WHAT YOU SHOULD DO: Every picture is to be removed, and all the data is to be copied exactly.

DATASET CONTENT:
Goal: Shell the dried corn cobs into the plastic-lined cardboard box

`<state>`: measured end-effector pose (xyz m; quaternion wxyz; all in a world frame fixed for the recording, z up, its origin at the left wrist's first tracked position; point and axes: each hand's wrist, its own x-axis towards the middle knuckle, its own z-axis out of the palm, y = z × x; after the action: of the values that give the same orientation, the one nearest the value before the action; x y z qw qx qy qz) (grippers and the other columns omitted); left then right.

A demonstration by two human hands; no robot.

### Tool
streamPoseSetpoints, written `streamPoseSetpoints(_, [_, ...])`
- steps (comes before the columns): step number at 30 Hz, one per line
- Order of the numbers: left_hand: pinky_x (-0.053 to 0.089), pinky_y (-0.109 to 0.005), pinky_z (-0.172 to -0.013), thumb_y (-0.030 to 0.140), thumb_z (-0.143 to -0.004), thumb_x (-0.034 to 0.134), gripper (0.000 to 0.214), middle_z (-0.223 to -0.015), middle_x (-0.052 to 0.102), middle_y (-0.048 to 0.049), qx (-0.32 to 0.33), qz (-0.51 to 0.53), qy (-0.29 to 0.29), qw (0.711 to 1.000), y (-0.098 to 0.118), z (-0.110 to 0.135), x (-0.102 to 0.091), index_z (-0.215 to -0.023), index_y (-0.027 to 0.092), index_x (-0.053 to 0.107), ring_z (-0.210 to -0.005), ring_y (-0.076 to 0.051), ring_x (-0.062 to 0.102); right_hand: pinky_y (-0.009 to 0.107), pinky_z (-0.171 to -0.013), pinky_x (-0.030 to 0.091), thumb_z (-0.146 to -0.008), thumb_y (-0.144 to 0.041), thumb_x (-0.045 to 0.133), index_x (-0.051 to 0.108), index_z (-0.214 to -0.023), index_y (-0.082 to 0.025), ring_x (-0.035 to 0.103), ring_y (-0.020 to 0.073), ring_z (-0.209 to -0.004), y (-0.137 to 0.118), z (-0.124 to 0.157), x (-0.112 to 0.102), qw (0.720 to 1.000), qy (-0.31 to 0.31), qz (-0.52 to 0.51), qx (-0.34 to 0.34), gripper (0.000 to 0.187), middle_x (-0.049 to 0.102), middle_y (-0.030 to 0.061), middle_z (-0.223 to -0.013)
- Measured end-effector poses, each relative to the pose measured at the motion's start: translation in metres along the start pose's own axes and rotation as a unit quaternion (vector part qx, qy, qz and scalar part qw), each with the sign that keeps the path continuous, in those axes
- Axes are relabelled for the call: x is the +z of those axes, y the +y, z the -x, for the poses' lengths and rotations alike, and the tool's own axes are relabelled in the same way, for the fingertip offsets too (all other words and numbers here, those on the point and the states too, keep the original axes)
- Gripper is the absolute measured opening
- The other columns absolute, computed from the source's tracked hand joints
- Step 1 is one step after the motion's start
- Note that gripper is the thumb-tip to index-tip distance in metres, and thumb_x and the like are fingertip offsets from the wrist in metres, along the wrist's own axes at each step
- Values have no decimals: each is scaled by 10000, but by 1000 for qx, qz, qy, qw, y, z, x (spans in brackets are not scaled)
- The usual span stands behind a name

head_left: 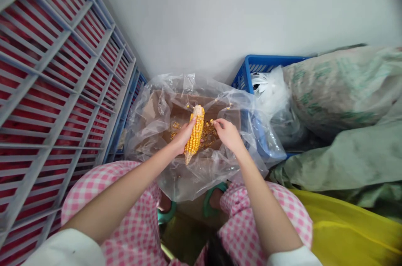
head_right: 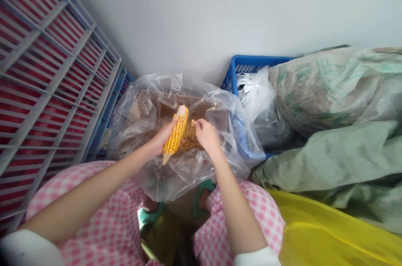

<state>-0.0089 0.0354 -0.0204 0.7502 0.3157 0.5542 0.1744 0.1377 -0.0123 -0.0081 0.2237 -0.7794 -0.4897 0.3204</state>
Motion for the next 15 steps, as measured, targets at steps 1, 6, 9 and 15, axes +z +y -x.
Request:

WRITTEN RESPONSE:
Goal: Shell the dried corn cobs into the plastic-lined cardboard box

`<state>`: measured end-effector pose (xyz m; quaternion wxyz; all in a world frame fixed for the recording, z up, its origin at the left wrist's first tracked position; point and axes: each hand's wrist, its own x-axis towards the middle knuckle, its own z-axis out of the palm, y = z × x; after the action: of the values that give the same orientation, the one nearest the value before the action; x y z qw qx qy qz) (grippers and the other columns omitted); left then right.

A demonstration by two human hands; no robot.

### Tool
streamPoseSetpoints, written `streamPoseSetpoints(_, [_, ...])`
- steps (comes before the columns): step number at 30 Hz, one per line
- Order of the numbers: left_hand: pinky_x (-0.053 to 0.089), pinky_y (-0.109 to 0.005), pinky_z (-0.172 to -0.013), thumb_y (-0.030 to 0.140), thumb_z (-0.143 to -0.004), thumb_x (-0.034 to 0.134), gripper (0.000 to 0.214), middle_z (-0.223 to -0.015), middle_x (-0.052 to 0.102), middle_y (-0.048 to 0.049), qx (-0.32 to 0.33), qz (-0.51 to 0.53), qy (-0.29 to 0.29), qw (0.711 to 1.000), y (-0.098 to 0.118), z (-0.110 to 0.135), x (-0.102 to 0.091), index_z (-0.215 to -0.023), index_y (-0.027 to 0.092), index_x (-0.053 to 0.107), ring_z (-0.210 to -0.005), ring_y (-0.076 to 0.051), ring_x (-0.062 to 0.102); right_hand: pinky_y (-0.009 to 0.107), pinky_z (-0.171 to -0.013), pinky_x (-0.030 to 0.091), thumb_z (-0.146 to -0.008), thumb_y (-0.144 to 0.041), thumb_x (-0.045 to 0.133), index_x (-0.051 to 0.108), index_z (-0.214 to -0.023), index_y (-0.082 to 0.025), ring_x (-0.035 to 0.103), ring_y (-0.020 to 0.073), ring_z (-0.209 to -0.004), y (-0.137 to 0.118), z (-0.124 to 0.157), x (-0.112 to 0.102), qw (0.720 to 1.000), qy (-0.31 to 0.31), qz (-0.52 to 0.51), qx (-0.34 to 0.34), gripper (0.000 to 0.187), middle_x (-0.049 to 0.102), middle_y (-0.030 to 0.061), middle_z (-0.223 to -0.013)
- Measured end-effector poses, each relative to the pose measured at the motion's start: translation in metres along the start pose's own axes and rotation as a unit quaternion (vector part qx, qy, qz and scalar part qw), each with the sign that keeps the path continuous, in those axes
- Axes are relabelled for the call: x is the +z of those axes, y the +y, z the -x, for the poses' lengths and rotations alike, and the tool's own axes are relabelled in the same way, for the fingertip offsets too (all other words and numbers here, those on the point and the states too, keep the original axes)
- Gripper is the absolute measured opening
- The other columns absolute, computed from the source's tracked hand joints
- Step 1 is one step after the motion's start
- Note that gripper is the thumb-tip to index-tip distance in metres, and thumb_x and the like are fingertip offsets from the wrist in metres, along the wrist's own axes at each step
- Values have no decimals: each is scaled by 10000, but by 1000 for qx, qz, qy, qw, y, z, x (spans in brackets are not scaled)
- The usual span stands behind a name

head_left: 
head_right: 

<state>-0.0089 0.0354 -0.0204 0.7502 0.3157 0.5542 0.1744 0.1377 -0.0123 -0.0081 0.2237 -0.7794 -0.4897 0.3204</state>
Motion for the next 15 steps, as measured, targets at steps 1, 6, 9 and 15, axes +z +y -x.
Request:

No further response is needed.